Older consumers were more likely to use email and telephone customer service routes. Just 8% of 25-34 year olds turned to social media as did 3% of 35-44 year olds. When asked what companies could do to improve customer service, 81% of consumers aged 55-64 said "make contact numbers easier to find", compared with 52% of consumers aged 16-24.
Brands that don't pay heed to complaining consumers on their social media channels face upsetting consumers to the point where they are unlikely to consider doing business again.
A new study from Conversocial reveals that almost half (49.5%) of social media users are "far less likely" to do business with brands that have unanswered questions on their social platforms, seeing it as a bad sign, and 38.8% "somewhat less likely".

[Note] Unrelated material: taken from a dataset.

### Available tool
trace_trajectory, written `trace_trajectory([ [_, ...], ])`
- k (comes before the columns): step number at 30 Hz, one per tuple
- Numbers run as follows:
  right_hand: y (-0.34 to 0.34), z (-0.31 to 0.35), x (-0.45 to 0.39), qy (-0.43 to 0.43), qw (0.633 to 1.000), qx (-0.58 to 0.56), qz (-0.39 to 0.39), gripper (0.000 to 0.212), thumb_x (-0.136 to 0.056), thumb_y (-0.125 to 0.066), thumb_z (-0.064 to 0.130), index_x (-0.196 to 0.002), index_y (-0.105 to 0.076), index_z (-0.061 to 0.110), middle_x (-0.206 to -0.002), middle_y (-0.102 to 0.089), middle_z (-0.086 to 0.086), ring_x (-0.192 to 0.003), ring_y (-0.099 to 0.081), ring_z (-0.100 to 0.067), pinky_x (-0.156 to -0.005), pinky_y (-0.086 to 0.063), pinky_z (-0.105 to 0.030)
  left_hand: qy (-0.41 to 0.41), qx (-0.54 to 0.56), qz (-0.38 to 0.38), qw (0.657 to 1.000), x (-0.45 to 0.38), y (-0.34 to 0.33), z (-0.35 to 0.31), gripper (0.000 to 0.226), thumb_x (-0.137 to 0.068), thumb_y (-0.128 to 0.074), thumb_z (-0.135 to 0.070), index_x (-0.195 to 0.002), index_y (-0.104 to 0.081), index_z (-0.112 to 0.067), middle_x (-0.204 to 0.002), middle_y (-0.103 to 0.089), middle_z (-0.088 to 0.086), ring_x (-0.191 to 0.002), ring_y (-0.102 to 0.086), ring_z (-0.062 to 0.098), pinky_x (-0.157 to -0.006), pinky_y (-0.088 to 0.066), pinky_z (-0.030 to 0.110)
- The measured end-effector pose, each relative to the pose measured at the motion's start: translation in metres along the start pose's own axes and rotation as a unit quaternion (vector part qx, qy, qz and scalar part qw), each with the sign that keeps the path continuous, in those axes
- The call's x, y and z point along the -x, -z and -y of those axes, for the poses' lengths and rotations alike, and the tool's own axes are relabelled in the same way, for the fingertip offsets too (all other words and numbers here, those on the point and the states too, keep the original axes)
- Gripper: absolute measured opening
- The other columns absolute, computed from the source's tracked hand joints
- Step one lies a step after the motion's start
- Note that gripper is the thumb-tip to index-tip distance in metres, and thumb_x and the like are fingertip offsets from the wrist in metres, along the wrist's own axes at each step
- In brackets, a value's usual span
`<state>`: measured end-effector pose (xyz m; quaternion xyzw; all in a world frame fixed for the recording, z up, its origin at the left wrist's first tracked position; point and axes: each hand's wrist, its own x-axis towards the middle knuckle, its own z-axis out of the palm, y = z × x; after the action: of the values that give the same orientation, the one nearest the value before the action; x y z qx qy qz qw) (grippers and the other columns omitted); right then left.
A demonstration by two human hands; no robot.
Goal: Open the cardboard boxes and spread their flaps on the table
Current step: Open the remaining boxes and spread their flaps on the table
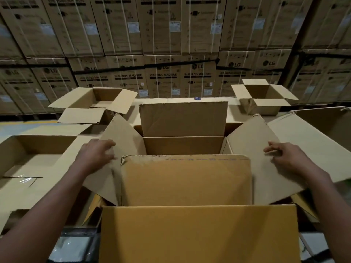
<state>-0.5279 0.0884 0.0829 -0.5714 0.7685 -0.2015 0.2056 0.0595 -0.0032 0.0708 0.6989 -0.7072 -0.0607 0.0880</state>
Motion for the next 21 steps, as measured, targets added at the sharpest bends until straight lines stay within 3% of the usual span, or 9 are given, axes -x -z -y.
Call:
trace_trajectory([
  [2,-0.008,-0.001,0.002,-0.025,0.990,0.140,0.026,0.028,-0.088,-0.075,0.033,-0.112,-0.065,0.044,-0.164,-0.028,0.000,-0.151,-0.016,-0.035,-0.118,-0.015,-0.060,-0.058,-0.124,-0.026,0.990,0.006,-0.009,-0.005,0.050,-0.082,-0.072,-0.058,-0.129,-0.063,-0.041,-0.164,-0.032,-0.003,-0.155,-0.014,0.024,-0.123,-0.007,0.054],
  [3,-0.016,-0.002,0.002,-0.024,0.980,0.195,0.028,0.038,-0.086,-0.074,0.047,-0.122,-0.064,0.041,-0.167,-0.021,-0.002,-0.154,-0.004,-0.037,-0.119,-0.004,-0.062,-0.087,-0.145,-0.049,0.984,0.007,-0.010,-0.007,0.050,-0.081,-0.071,-0.061,-0.126,-0.065,-0.041,-0.167,-0.025,-0.004,-0.157,-0.001,0.021,-0.122,0.008,0.055],
  [5,-0.036,0.000,0.003,-0.016,0.972,0.233,0.019,0.049,-0.086,-0.066,0.060,-0.131,-0.061,0.041,-0.168,-0.016,-0.002,-0.155,0.003,-0.034,-0.117,0.006,-0.065,-0.108,-0.144,-0.068,0.981,0.007,-0.007,-0.008,0.043,-0.083,-0.069,-0.061,-0.123,-0.066,-0.043,-0.167,-0.026,-0.006,-0.157,0.002,0.017,-0.118,0.020,0.057],
  [9,-0.065,-0.003,0.005,0.020,0.984,0.174,0.005,0.032,-0.102,-0.052,0.033,-0.133,-0.058,0.036,-0.156,-0.044,0.000,-0.154,-0.018,-0.025,-0.118,0.013,-0.063,-0.103,-0.073,-0.020,0.992,0.012,-0.002,-0.002,0.030,-0.088,-0.073,-0.043,-0.117,-0.065,-0.045,-0.151,-0.051,-0.012,-0.152,-0.024,0.010,-0.121,0.011,0.054],
  [11,-0.071,-0.005,0.008,0.047,0.992,0.114,-0.006,0.025,-0.100,-0.055,0.021,-0.116,-0.060,0.041,-0.134,-0.064,-0.001,-0.141,-0.043,-0.026,-0.121,0.005,-0.061,-0.120,-0.045,-0.018,0.992,0.018,-0.002,0.006,0.041,-0.084,-0.079,-0.033,-0.116,-0.059,-0.049,-0.148,-0.055,-0.012,-0.150,-0.030,0.010,-0.122,0.009,0.051],
  [13,-0.071,-0.003,0.010,0.058,0.997,0.047,-0.007,0.016,-0.098,-0.061,0.031,-0.110,-0.066,0.041,-0.127,-0.069,0.000,-0.130,-0.054,-0.028,-0.121,-0.007,-0.059,-0.128,-0.043,-0.001,0.991,0.023,-0.001,0.012,0.050,-0.081,-0.079,-0.040,-0.122,-0.053,-0.053,-0.153,-0.048,-0.011,-0.152,-0.025,0.011,-0.121,0.009,0.051],
  [17,-0.060,-0.006,0.012,-0.012,0.985,0.130,-0.111,0.029,-0.087,-0.071,0.047,-0.115,-0.071,0.037,-0.152,-0.047,-0.003,-0.142,-0.035,-0.035,-0.115,-0.026,-0.061,-0.067,-0.059,0.047,0.995,0.037,-0.001,0.012,0.090,-0.060,-0.069,-0.078,-0.142,-0.046,-0.049,-0.170,-0.008,-0.009,-0.157,-0.002,0.022,-0.120,-0.007,0.061],
  [19,-0.048,-0.010,0.027,-0.058,0.978,0.112,-0.168,0.027,-0.087,-0.074,0.040,-0.113,-0.069,0.038,-0.159,-0.030,-0.002,-0.146,-0.018,-0.039,-0.115,-0.023,-0.065,-0.013,-0.038,0.023,0.999,0.045,0.000,0.012,0.095,-0.056,-0.075,-0.076,-0.143,-0.047,-0.048,-0.170,0.000,-0.006,-0.155,-0.008,0.031,-0.116,-0.021,0.062],
  [21,-0.035,-0.015,0.041,-0.091,0.974,0.090,-0.185,0.029,-0.089,-0.073,0.034,-0.117,-0.066,0.033,-0.160,-0.025,-0.004,-0.143,-0.020,-0.043,-0.110,-0.029,-0.064,0.027,-0.006,0.018,0.999,0.048,0.000,0.015,0.096,-0.052,-0.079,-0.071,-0.140,-0.052,-0.043,-0.169,-0.005,-0.001,-0.147,-0.028,0.040,-0.107,-0.039,0.061],
])
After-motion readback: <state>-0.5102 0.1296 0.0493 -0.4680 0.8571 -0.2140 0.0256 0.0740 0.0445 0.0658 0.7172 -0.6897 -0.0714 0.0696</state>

"While social media sites are a growing frontier of consumer-corporate interaction, most respondents reported inadequate response times, unanswered queries, and unmet expectations," said Liel Leibovitz, Assistant Professor of Communications at NYU, who designed the survey for Conversocial. "Most respondents were also adamant that such behavior would have some or much effect on their future decision to do business with offending corporations."
So what do social media users expect from companies when they leave a question on the Wall? Over half (52.4%) expect a response at some point, but not necessarily straight away while 31.8% expect an immediate reply. A small number (15.8%) have very little expectation and believe businesses don't know what they're doing online.
"Most companies are still failing to keep social customers sweet. If our respondents' predictions are realized, and social networks are the future of communication between brands and consumers, there's a lot more work to be done for companies to hold onto their customers," concluded Conversocial in their report which is free to download online.